- TASK -
What lines in the listing below hold the string "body"? Please copy them out.
═════ SUPPLIED RECORDS ═════
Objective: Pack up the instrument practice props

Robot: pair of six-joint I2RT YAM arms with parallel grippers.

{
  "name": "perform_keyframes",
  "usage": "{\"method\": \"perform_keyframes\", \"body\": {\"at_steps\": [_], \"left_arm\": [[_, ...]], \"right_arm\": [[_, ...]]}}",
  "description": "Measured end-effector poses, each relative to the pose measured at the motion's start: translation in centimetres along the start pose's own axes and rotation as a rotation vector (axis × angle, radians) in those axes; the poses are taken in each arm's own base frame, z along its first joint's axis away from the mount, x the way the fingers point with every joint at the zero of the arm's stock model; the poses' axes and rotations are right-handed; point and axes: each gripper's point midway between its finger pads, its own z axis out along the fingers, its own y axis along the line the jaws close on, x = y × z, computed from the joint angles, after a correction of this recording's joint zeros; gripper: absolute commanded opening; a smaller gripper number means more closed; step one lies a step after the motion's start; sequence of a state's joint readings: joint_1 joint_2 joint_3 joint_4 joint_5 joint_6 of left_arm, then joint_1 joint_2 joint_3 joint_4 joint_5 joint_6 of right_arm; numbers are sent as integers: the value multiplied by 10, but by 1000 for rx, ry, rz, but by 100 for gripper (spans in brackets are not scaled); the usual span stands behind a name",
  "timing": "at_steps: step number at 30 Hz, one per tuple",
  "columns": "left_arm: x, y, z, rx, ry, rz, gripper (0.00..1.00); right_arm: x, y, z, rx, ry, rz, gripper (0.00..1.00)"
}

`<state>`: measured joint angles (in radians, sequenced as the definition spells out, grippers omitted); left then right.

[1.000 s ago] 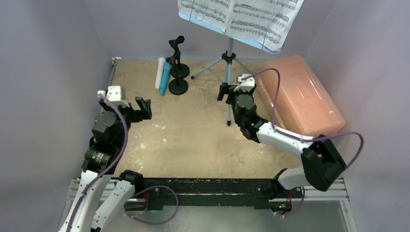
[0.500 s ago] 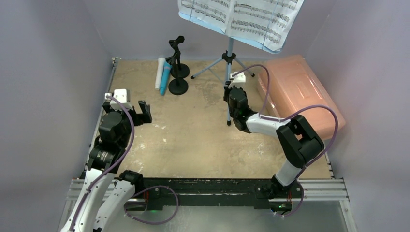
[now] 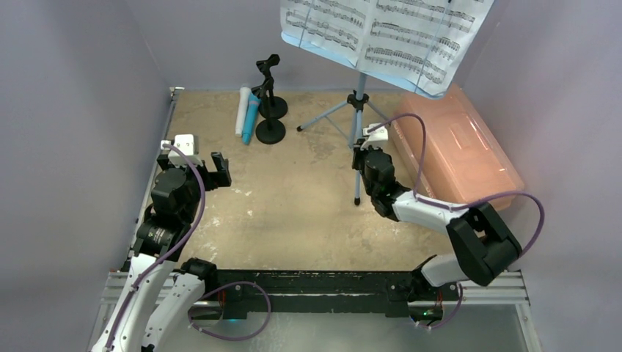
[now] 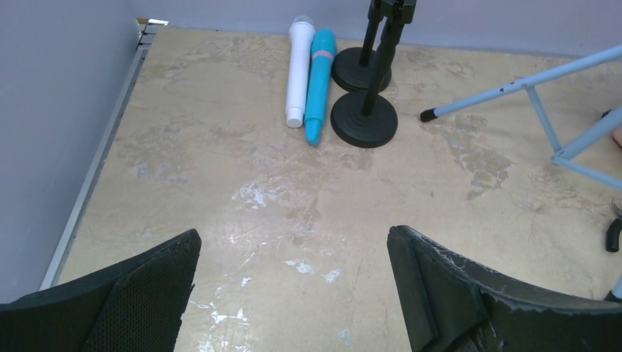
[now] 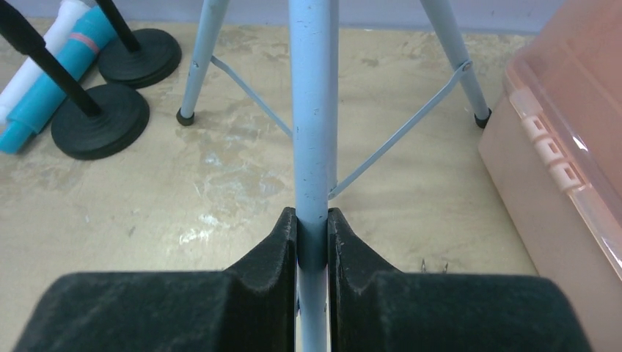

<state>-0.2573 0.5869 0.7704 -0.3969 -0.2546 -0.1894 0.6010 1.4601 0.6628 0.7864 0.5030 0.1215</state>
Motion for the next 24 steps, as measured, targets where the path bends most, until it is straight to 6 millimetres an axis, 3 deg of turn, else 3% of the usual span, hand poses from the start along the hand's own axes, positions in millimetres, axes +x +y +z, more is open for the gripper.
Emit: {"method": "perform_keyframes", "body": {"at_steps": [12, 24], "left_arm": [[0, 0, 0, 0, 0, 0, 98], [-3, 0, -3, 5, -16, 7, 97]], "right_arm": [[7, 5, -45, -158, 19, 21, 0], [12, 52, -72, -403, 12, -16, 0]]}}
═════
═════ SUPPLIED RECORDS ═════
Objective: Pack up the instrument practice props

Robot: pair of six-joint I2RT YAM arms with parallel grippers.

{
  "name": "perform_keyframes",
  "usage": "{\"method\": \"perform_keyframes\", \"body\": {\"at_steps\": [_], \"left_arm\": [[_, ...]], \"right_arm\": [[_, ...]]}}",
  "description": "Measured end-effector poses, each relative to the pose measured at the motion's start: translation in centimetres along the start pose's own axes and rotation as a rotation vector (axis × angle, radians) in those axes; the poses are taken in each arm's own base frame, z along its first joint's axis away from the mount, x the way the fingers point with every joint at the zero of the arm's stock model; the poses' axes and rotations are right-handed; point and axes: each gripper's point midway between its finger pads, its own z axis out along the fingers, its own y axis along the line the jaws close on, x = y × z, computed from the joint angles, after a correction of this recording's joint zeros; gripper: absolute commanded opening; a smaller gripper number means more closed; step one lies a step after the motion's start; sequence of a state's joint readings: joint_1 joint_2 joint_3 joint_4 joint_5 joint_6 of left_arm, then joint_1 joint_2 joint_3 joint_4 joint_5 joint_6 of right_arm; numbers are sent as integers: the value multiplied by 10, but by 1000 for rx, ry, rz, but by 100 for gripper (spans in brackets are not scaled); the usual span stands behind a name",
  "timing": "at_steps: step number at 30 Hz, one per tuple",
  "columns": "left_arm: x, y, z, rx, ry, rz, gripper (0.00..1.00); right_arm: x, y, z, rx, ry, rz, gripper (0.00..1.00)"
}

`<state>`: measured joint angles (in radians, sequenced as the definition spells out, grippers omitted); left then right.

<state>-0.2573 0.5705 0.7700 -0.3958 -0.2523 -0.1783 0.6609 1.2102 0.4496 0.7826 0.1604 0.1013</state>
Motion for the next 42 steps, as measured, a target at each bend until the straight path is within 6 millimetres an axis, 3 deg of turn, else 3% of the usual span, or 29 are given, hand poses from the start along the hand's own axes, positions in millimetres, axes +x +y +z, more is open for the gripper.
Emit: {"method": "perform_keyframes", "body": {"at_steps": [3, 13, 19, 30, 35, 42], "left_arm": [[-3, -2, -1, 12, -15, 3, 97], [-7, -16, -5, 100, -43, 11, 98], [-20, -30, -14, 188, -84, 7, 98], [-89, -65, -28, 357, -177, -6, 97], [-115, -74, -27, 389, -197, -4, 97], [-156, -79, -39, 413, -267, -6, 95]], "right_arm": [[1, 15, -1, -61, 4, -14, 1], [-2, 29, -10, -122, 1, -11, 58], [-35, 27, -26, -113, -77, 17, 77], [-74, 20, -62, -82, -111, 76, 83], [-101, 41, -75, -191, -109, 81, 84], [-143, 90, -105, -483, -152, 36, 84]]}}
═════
- TASK RESULT -
  "usage": "{\"method\": \"perform_keyframes\", \"body\": {\"at_steps\": [_], \"left_arm\": [[_, ...]], \"right_arm\": [[_, ...]]}}",
Emit: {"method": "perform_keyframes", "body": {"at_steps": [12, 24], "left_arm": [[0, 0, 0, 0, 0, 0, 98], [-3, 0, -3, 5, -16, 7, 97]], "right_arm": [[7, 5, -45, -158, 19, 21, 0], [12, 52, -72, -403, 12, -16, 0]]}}
  "usage": "{\"method\": \"perform_keyframes\", \"body\": {\"at_steps\": [_], \"left_arm\": [[_, ...]], \"right_arm\": [[_, ...]]}}",
Emit: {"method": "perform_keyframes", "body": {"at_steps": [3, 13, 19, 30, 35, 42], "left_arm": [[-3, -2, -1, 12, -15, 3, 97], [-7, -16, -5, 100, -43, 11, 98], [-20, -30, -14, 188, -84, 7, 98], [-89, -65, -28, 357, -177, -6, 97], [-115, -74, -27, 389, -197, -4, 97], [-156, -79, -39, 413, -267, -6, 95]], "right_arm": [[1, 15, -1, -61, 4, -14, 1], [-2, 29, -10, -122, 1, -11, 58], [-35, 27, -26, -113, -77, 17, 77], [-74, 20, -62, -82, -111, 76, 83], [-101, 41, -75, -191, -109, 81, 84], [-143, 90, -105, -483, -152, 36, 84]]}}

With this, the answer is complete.